# the MaD Seminar

The MaD seminar features leading specialists at the interface of Applied Mathematics, Statistics and Machine Learning. It is partly supported by the Moore-Sloan Data Science Environment at NYU.

MaD seminars are now recorded and streamed live, starting 11/7/19. Links to the videos are available below.

**Room:** Auditorium Hall 150, Center for Data Science, NYU, 60 5th ave.

**Time:** 2:00pm-3:00pm, Reception will follow.
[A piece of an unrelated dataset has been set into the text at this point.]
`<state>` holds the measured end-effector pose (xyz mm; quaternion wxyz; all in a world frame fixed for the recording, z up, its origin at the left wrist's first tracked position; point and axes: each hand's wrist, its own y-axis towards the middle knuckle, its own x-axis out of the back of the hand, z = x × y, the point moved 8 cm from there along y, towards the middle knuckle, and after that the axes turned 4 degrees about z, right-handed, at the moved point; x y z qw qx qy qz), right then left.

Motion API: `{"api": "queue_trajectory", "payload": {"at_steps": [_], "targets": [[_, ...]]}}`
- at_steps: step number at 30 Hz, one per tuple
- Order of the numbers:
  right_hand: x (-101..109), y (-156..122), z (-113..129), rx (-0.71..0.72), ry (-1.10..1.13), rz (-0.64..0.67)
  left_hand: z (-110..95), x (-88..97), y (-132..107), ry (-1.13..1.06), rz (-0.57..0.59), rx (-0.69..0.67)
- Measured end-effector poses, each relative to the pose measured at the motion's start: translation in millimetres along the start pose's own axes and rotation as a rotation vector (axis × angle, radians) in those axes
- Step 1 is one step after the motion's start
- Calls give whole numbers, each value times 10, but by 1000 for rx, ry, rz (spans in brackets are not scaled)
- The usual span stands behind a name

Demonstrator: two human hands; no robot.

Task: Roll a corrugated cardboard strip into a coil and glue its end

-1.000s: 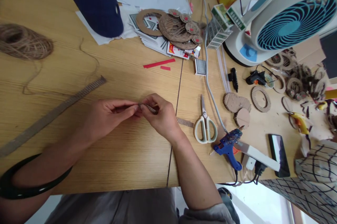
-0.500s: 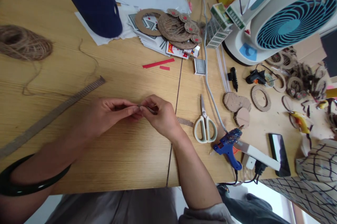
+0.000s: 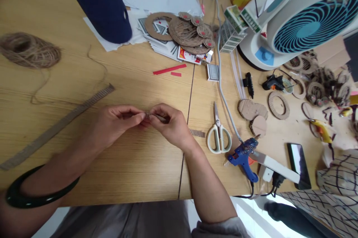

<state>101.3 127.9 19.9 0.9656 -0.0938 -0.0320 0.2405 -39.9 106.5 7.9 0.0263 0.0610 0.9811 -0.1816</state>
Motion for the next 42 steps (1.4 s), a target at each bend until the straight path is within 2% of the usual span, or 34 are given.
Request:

**Subscribe to the Seminar Mailing list here**

### Schedule with Confirmed Speakers

### Abstracts

#### Lenaic Chizat: Analysis of Gradient Methods for the Optimization of wide two layer neural networks

Gradient-based optimization algorithms applied to artificial neural networks with many parameters typically lead to models with good train and test performance. Two lines of theoretical research have recently emerged as attempts to explain this phenomenon: the lazy training and the mean-field analysis. The lazy training analysis studies the situation when a model remains in a small neighborhood of its initialization throughout training and implicitly performs a kernel regression; and the mean-field analysis is a general description of the training dynamics of infinitely wide two-layer neural networks. In this talk, I will present the insights brought by these analyses, their connections, strengths and limitations.

#### Marco Cuturi: Differentiable Ranks and Quantiles using Optimal Transport

We propose a framework to sort values that is algorithmically differentiable. We leverage the fact that sorting can be seen as a particular instance of the optimal transport (OT) problem on R, from input values to a target predefined array of sorted values (e.g. 1,2,…, n if the input array has n elements). Building upon this link, we propose generalized ranks, CDFs and quantile operators by varying the size and introducing weights for the target array. We recover differentiable algorithms by adding to the OT problem an entropic regularization, and approximate it using a few Sinkhorn iterations. We call these operators soft-ranks and soft-sort operators. Using the soft-rank operator, we propose a new classification training loss that is a differentiable proxy of the 0/1 loss. Using the soft-sort operator, we propose a new differentiable quantile regression loss. These losses outperform respectively the cross-entropy and the pinball loss in our experiments.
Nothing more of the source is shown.